We believe that PI3K-alpha inhibitors may be even better than pan-PI3K inhibitors.

—Carlos L. Arteaga, MD

Carlos L. Arteaga, MD, the Donna S. Hall Chair in Breast Cancer Research and Director of the Center for Cancer Targeted Therapies at Vanderbilt University School of Medicine, Nashville, commented on the BELLE-2 trial for The ASCO Post.

“We have learned that there is a subgroup of patients, who are identifiable with a blood test, that may benefit from this class of drugs, several of which are in development. The pan-PI3K inhibitor buparlisib inhibits all PI3K molecules—alpha, beta, gamma, delta. Of these, the main offender in breast cancer is the alpha type, which is frequently mutated and, as a result, is overactivated,” he explained.
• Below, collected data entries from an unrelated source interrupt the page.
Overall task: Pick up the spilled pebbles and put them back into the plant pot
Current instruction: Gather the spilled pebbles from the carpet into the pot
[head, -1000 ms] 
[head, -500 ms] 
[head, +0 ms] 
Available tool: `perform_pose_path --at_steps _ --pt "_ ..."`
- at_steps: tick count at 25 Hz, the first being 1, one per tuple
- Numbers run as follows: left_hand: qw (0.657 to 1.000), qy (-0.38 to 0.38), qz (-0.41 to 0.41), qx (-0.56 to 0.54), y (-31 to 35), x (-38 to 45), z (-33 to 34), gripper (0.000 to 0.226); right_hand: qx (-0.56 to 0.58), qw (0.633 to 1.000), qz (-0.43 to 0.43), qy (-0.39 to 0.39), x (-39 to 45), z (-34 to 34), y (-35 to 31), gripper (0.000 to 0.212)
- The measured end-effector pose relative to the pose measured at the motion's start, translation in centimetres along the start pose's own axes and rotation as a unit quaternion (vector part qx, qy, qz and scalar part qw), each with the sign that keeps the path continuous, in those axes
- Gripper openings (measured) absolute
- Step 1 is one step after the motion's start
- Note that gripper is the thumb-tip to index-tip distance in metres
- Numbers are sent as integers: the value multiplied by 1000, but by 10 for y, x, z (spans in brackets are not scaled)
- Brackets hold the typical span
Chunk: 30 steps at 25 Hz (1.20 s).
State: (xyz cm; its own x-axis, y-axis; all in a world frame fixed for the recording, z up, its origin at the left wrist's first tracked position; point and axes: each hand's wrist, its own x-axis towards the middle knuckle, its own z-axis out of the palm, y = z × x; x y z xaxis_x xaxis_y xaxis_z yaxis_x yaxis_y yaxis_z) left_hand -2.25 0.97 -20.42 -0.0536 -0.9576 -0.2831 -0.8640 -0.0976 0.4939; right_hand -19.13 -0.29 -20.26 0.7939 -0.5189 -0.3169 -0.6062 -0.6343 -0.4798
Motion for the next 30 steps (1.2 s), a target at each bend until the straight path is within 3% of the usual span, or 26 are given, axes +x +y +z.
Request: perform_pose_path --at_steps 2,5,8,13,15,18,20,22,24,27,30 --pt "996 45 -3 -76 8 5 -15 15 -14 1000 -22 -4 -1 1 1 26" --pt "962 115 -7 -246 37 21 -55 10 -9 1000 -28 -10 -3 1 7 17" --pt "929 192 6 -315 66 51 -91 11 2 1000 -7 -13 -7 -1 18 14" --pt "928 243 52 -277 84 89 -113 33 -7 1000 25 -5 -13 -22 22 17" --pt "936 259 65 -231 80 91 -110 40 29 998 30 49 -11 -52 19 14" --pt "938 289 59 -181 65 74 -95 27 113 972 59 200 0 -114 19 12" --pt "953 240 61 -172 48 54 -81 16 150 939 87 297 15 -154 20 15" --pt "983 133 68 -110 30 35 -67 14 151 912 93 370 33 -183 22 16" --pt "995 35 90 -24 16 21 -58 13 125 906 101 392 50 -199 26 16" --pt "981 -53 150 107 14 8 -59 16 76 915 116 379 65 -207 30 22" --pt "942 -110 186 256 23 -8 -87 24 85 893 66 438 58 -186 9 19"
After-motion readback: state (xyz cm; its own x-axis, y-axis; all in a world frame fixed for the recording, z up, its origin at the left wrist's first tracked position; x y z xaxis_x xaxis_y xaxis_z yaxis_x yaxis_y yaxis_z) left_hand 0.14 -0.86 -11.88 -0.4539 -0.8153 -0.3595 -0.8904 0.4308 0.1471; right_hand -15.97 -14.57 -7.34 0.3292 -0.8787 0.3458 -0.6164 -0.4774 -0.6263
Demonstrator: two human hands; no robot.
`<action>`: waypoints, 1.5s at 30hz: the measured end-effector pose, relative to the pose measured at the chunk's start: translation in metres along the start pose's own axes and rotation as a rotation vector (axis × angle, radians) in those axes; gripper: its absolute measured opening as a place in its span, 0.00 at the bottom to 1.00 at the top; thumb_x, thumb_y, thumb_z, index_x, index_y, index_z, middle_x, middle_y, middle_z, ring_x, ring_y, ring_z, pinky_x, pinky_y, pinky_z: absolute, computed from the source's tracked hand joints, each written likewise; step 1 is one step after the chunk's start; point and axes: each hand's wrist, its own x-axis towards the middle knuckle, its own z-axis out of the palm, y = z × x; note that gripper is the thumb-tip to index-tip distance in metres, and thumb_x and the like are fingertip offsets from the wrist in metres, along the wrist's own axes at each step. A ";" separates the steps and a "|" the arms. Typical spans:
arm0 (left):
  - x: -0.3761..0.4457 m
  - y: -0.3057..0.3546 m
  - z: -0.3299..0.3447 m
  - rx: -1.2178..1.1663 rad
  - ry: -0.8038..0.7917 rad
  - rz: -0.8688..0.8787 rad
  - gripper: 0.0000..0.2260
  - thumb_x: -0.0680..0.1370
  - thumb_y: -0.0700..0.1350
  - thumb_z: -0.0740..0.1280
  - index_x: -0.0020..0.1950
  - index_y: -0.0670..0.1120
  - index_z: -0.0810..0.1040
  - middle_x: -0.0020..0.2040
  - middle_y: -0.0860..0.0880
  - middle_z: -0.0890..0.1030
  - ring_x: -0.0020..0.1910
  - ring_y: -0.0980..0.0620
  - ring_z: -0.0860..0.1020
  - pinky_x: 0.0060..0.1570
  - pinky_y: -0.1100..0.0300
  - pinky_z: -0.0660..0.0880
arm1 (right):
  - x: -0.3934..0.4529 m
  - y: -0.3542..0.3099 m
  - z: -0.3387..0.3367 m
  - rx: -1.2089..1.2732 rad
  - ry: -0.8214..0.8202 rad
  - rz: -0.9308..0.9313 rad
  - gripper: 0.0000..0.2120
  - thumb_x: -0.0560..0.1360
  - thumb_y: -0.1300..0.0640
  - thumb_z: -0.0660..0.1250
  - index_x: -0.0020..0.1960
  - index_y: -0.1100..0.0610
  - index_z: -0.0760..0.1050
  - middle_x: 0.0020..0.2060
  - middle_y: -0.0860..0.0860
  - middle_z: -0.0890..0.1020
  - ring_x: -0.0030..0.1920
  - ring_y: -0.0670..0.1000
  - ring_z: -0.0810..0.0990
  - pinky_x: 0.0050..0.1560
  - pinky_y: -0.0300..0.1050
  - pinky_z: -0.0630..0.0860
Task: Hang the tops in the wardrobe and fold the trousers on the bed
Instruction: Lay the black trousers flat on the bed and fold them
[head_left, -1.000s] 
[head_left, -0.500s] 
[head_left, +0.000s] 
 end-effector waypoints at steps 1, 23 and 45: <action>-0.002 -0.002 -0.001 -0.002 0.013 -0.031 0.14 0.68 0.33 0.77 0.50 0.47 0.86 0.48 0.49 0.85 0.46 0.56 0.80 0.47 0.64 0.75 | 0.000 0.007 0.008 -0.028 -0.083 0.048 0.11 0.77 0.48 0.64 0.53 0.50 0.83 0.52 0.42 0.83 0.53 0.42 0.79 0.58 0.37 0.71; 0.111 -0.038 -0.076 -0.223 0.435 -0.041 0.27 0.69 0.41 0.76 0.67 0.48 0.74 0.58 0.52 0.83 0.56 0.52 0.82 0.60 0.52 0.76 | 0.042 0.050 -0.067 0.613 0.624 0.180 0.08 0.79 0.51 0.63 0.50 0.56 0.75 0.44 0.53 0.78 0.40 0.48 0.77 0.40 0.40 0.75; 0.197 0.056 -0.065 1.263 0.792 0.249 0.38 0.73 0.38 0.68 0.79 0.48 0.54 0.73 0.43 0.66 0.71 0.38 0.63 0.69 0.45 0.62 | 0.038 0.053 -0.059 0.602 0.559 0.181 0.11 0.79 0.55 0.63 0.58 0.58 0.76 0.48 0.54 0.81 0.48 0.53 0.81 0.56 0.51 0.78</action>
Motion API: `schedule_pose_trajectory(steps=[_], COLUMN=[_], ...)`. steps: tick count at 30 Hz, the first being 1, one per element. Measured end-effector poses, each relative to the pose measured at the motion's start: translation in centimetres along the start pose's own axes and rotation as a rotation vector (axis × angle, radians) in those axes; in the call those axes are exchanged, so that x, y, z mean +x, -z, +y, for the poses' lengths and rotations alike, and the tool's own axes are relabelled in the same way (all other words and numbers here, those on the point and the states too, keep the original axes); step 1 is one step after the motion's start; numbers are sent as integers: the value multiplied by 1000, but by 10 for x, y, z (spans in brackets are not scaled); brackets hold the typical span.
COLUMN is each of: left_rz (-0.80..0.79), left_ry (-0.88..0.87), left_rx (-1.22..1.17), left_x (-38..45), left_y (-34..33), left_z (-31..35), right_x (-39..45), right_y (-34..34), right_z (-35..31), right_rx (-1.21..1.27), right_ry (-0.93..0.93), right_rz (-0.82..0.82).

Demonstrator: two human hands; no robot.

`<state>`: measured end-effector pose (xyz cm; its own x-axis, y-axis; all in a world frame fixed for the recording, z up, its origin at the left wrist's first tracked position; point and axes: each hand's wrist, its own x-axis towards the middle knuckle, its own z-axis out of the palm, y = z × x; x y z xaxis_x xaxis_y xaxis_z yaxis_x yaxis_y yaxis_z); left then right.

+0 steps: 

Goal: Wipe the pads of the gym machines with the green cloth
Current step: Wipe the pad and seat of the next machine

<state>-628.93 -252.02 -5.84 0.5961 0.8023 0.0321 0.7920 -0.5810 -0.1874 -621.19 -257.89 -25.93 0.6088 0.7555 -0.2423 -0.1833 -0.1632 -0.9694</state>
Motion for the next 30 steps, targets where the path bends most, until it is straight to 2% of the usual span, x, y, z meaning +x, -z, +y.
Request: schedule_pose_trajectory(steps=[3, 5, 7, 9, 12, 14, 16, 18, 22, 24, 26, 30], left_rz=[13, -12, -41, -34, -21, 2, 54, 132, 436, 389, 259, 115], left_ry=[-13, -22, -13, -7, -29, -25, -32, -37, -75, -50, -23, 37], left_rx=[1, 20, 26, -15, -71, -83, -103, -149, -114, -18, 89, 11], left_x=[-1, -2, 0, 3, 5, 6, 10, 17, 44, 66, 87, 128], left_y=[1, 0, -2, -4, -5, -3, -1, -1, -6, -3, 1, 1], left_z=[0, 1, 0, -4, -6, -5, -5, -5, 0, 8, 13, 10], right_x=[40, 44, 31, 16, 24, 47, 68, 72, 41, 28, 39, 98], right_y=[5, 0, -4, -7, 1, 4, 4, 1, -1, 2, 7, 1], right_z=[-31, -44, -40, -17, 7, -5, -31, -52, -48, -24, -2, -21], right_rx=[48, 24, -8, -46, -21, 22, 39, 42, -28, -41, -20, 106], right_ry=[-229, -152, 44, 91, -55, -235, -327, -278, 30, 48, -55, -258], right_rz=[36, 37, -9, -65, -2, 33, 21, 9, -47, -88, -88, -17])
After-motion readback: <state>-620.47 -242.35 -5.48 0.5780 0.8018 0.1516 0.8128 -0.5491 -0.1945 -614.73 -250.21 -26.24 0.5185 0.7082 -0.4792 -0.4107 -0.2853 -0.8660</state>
“Because of this, we believe that PI3K-alpha inhibitors may be even better than pan-PI3K inhibitors,” he added.

Since these would not inhibit all PI3K molecules, they may be less toxic and better tolerated. This is very important with long-term therapy. Whether response rates would be higher with PI3K alpha-specific more specific inhibitors is not yet clear, said Dr. Arteaga. “But what we are seeing so far is encouraging,” he commented.

He added, however, that the pan-PI3K inhibitors may have most value against tumors where other PI3K molecules are cancer drivers.

More on Circulating Tumor DNA

Dr. Arteaga further commented on using circulating tumor DNA to detect mutations, which he said would be particularly useful for clinical trial enrollment, particularly in patients where a tumor biopsy is not doable and/or safe.

“Beware, though,” he added, “that the blood test does not detect the whole universe of alterations that could still be detected in a tissue biopsy.” ■

Disclosure: Dr. Arteaga reported no potential conflicts of interest.